Last week, the University of Mississippi Medical Center became the latest target in a campaign by the Physicians Committee for Responsible Medicine for the school's relatively uncommon use of live pigs in training medical students.
PCRM's Web site stated that UMMC is one of only seven medical schools in the United States that still uses live animals to teach medical students basic physiology, pharmacology or surgery. UMMC uses roughly 32 pigs per year to train students. After the pigs are anesthetized, students place catheters in the pigs' veins and arteries and perform other operations. The animals are then euthanized.
More than 90 percent of the country's medical schools have stopped using live animals in training students, PCRM states. The use of animals in basic research is still common in medical schools and other universities, however.
PCRM advocates for non-animal alternatives in medical research and training and for a vegetarian or vegan diet. Last year, it led successful campaigns to stop the use of live pigs in medical training programs at the University of Wisconsin and University of Tennessee in Memphis.
In its Jan. 20 complaint, the organization argued that UMMC is violating the federal Animal Welfare Act. Federal regulations under the act require schools to justify their use of live animals when alternatives are available.
"(J)ustification of animal use for medical student physiology education is not possible in view of the validation and implementation of nonanimal training methods by more than 95 percent of medical schools in the U.S. and Canada," PCRM Senior Medical and Research Adviser John Pippin wrote.

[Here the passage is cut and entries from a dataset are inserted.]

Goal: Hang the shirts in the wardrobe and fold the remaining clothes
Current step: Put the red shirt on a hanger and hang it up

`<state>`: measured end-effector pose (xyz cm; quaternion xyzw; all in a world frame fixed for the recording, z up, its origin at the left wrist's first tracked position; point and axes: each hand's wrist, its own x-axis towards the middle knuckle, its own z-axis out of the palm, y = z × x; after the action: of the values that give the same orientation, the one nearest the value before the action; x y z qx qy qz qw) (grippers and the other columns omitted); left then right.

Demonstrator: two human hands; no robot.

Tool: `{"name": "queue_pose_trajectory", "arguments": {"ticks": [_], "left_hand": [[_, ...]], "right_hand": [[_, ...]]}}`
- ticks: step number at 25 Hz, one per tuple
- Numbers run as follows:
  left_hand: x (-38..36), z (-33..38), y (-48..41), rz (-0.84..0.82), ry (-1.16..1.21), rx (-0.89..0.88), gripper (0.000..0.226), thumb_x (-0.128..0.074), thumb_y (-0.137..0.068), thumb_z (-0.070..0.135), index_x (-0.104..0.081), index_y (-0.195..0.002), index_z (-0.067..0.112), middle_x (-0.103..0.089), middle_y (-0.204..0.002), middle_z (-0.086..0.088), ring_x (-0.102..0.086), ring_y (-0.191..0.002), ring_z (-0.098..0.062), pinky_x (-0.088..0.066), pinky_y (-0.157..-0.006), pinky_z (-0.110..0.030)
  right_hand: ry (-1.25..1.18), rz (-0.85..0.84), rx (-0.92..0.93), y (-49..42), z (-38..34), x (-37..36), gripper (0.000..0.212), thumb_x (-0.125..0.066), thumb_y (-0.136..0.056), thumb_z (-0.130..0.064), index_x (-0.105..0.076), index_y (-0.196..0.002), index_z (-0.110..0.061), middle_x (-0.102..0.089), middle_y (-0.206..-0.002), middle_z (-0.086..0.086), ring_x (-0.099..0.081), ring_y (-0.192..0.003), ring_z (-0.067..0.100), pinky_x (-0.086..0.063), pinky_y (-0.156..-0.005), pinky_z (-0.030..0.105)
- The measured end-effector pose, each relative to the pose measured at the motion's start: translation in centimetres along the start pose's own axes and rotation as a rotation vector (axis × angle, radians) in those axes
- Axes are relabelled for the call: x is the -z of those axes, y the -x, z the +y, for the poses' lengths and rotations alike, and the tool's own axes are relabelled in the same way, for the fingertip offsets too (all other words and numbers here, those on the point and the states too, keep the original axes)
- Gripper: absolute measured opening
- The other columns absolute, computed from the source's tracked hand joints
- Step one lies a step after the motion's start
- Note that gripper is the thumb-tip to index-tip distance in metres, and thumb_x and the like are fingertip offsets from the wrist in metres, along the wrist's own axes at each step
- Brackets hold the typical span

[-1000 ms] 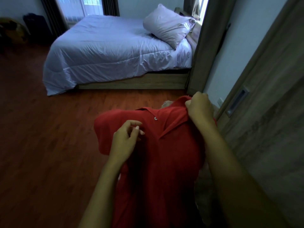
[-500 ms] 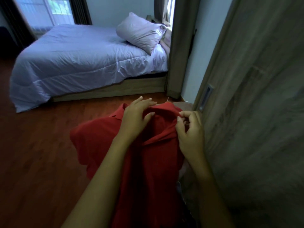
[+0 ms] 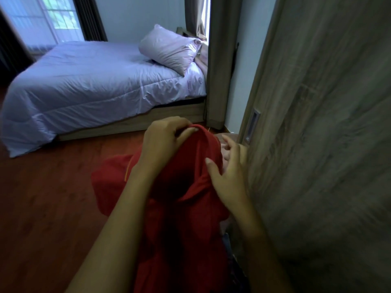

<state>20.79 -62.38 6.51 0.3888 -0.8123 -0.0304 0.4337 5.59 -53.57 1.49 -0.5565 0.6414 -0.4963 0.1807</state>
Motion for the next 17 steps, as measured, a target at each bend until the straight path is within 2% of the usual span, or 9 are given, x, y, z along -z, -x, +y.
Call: {"name": "queue_pose_trajectory", "arguments": {"ticks": [1, 3, 5, 7, 11, 14, 17], "left_hand": [[0.4, 0.5, 0.1, -0.021, -0.001, -0.028, 0.025, -0.056, -0.085, 0.04, -0.07, -0.087, 0.02, -0.07, -0.083, 0.003, -0.064, -0.076, -0.015, -0.049, -0.068, -0.032], [1.2, 1.3, 0.5, -0.054, -0.008, -0.064, 0.023, -0.055, -0.085, 0.04, -0.07, -0.088, 0.023, -0.069, -0.085, 0.006, -0.063, -0.079, -0.013, -0.049, -0.068, -0.032], [1.6, 1.9, 0.9, -0.077, -0.021, -0.08, 0.024, -0.052, -0.084, 0.041, -0.069, -0.089, 0.025, -0.068, -0.085, 0.008, -0.063, -0.08, -0.012, -0.049, -0.068, -0.031], [1.9, 2.1, 1.6, -0.091, -0.013, -0.073, 0.026, -0.05, -0.084, 0.042, -0.069, -0.09, 0.026, -0.069, -0.087, 0.008, -0.063, -0.081, -0.012, -0.049, -0.069, -0.031], [2.4, 0.6, 4.8, -0.128, 0.018, 0.022, 0.023, -0.054, -0.085, 0.042, -0.066, -0.09, 0.023, -0.067, -0.085, 0.01, -0.06, -0.076, -0.009, -0.046, -0.066, -0.028], [3.1, -1.9, 8.5, -0.131, -0.052, 0.162, 0.01, -0.063, -0.085, 0.03, -0.064, -0.085, 0.02, -0.059, -0.073, 0.013, -0.052, -0.063, 0.0, -0.037, -0.062, -0.016], [4.1, -2.7, 10.4, -0.112, -0.021, 0.24, 0.005, -0.058, -0.089, 0.024, -0.059, -0.086, 0.02, -0.056, -0.076, 0.011, -0.052, -0.068, -0.003, -0.043, -0.064, -0.026]], "right_hand": [[0.048, 0.008, 0.03, 0.1, -0.7, -0.4, 0.06, -0.06, -0.084, -0.041, -0.03, -0.136, -0.038, -0.032, -0.131, -0.006, -0.042, -0.123, 0.018, -0.041, -0.1, 0.04], [0.097, 0.128, 0.128, 0.3, -2.1, -1.0, 0.052, -0.051, -0.087, -0.042, -0.04, -0.136, -0.031, -0.04, -0.126, -0.004, -0.048, -0.117, 0.019, -0.043, -0.099, 0.045], [0.126, 0.289, 0.223, 0.3, -2.7, -1.0, 0.038, -0.044, -0.09, -0.033, -0.058, -0.122, -0.017, -0.055, -0.114, 0.002, -0.057, -0.105, 0.02, -0.049, -0.09, 0.049], [0.184, 0.398, 0.302, 0.3, -3.0, -0.8, 0.032, -0.043, -0.091, -0.024, -0.066, -0.107, -0.01, -0.061, -0.101, 0.005, -0.061, -0.092, 0.02, -0.053, -0.078, 0.046], [0.173, 0.462, 0.353, 1.1, -4.0, -0.4, 0.019, -0.049, -0.092, -0.013, -0.066, -0.096, -0.006, -0.059, -0.094, 0.006, -0.059, -0.079, 0.018, -0.054, -0.067, 0.035], [0.179, 0.479, 0.353, 1.8, -4.6, 0.3, 0.01, -0.054, -0.091, -0.007, -0.064, -0.093, -0.006, -0.058, -0.094, 0.006, -0.057, -0.078, 0.014, -0.047, -0.064, 0.022], [0.154, 0.496, 0.342, 2.3, -5.3, 1.0, 0.007, -0.055, -0.091, -0.006, -0.061, -0.088, -0.006, -0.054, -0.087, -0.001, -0.048, -0.074, 0.004, -0.036, -0.063, 0.006]]}}
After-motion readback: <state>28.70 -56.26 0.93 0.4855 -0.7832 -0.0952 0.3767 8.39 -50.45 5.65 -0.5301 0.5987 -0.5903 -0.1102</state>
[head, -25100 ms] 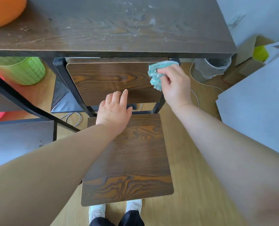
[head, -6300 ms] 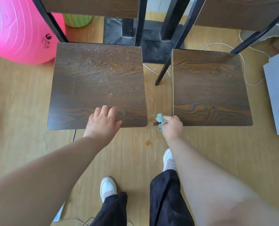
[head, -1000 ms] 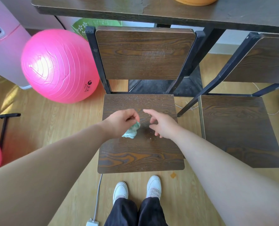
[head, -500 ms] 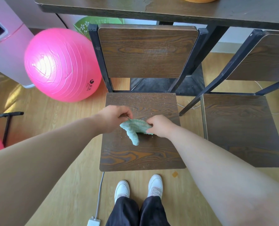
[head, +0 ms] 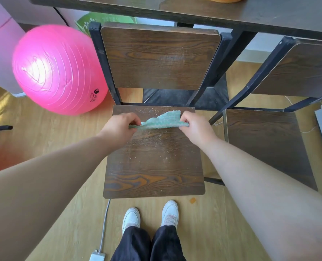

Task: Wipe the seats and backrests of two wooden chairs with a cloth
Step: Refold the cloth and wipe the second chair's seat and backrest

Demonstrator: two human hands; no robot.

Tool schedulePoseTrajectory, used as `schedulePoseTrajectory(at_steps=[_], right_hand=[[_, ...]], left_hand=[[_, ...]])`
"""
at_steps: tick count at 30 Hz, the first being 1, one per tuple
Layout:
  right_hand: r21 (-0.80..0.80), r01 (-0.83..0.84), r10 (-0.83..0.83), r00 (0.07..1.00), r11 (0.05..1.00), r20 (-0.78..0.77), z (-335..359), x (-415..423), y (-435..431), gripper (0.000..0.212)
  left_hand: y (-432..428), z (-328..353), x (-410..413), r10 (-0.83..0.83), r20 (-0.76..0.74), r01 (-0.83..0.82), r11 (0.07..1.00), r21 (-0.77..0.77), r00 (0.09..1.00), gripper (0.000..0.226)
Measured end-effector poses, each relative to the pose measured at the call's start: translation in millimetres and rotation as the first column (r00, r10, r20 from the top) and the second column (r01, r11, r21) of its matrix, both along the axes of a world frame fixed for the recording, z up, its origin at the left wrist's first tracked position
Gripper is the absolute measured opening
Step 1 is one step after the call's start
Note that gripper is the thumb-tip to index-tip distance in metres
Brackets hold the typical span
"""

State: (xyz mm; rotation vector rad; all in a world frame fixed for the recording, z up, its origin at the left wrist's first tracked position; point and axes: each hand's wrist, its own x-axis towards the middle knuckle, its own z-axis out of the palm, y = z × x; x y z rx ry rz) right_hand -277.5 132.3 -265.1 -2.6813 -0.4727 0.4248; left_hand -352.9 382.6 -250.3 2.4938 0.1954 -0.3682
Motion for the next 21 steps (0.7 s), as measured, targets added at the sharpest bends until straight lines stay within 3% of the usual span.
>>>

In response, UMMC issued a statement saying that PCRM has "a single-minded focus to force schools like ours to discontinue these labs."
"Organizations such as the Physicians Committee for Responsible Medicine (PCRM) that downplay the benefits of this laboratory experience to medical students in support of their goal to ultimately ban the use of animals in medical education and research settings should not make this decision for medical schools," the statement said. "Animal use in education and research provides benefits to both humans and animals--benefits that have been abundantly documented. Abandoning animal procedures, as PCRM suggests, would dramatically impede biomedical discovery and prolong suffering caused by diseases."
Tom Fortner, UMMC's public affairs chief, said USDA has not yet contacted the medical center about the committee's complaint.